My hon. Friend forgot to say that allowing local councils to raise some of their money from income tax would mean a corresponding reduction in central income tax. Fear of allowing local areas to have that power and freedom may be the reason why central Governments of both parties have tended to resist that measure.
The Minister claims that she has increased the grant so that councils can spend more, but increasing the grant does not mean that councils will not have to make cuts, increase charges or put up council tax. If the increase in total standard spending is greater than the increase in the Government's contribution towards it, councils face a gap. The Government claim that they have increased the amount that councils can spend, the amount that they can borrow and the amount that they receive from central Government, but many councils still find themselves worse off.

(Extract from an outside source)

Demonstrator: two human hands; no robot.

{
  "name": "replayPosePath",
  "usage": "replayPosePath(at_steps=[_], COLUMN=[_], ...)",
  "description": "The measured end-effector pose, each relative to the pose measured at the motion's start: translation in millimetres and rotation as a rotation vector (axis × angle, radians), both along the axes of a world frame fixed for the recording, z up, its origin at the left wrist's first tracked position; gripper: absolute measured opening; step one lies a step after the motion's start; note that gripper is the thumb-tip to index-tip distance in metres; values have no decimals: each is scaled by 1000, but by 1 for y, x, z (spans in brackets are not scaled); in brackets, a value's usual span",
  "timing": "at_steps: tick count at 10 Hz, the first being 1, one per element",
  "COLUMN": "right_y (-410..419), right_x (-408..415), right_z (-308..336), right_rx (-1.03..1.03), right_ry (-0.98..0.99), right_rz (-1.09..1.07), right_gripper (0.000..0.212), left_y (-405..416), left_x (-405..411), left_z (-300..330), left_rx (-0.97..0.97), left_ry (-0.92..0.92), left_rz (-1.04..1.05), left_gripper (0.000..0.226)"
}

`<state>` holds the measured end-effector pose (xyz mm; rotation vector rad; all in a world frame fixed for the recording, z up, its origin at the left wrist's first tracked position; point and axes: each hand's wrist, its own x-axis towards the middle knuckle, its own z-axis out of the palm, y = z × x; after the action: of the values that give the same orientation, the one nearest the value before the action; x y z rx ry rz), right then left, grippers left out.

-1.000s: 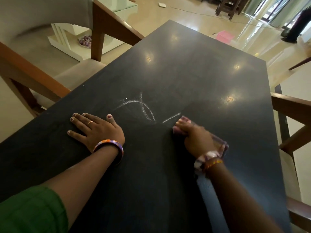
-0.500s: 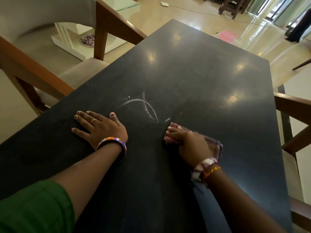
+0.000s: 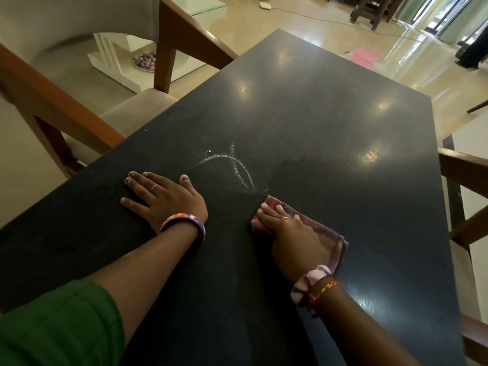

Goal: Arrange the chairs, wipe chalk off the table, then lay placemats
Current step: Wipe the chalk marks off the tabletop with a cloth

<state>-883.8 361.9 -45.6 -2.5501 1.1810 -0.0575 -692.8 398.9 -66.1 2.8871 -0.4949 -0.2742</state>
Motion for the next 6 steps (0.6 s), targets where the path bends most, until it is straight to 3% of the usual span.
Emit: replayPosePath(at_steps=[1, 3, 5, 6], right_y=[-42, -82, 22, 11], right_x=[16, 62, 25, 25], right_z=[6, 17, 13, 13], right_rx=[11, 14, 83, 69], right_ry=[-60, 34, 16, 37], right_rz=[-43, -135, 97, 140], right_gripper=[47, 39, 58, 59], left_y=[0, 1, 0, 0], left_x=[0, 0, 1, 0], left_z=[1, 3, 0, 0], left_rx=[-2, 3, 9, 9], left_ry=[4, 12, 4, 2], left_rz=[-4, -6, -6, -5], left_gripper=[71, 70, 70, 70])
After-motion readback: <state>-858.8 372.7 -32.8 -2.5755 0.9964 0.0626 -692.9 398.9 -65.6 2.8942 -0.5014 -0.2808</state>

"The grant will not be paid automatically to authorities. I shall look for prior confirmation that the whole of the increase in your authority's education SSA has been passed on to education before deciding whether to release your share of the grant.
The problem with that--as it is for those authorities which already spend up to or above SSA--is that, if authorities pass on the maximum amount to schools, any increase in the education budget from the Government goes straight to the school. If the other services that have to be met from that budget have not been given an increase, they will suffer a cut. That is why many education authorities have great difficulty in maintaining school transport, special needs provision, school music services, educational psychology, discretionary grants and central support services.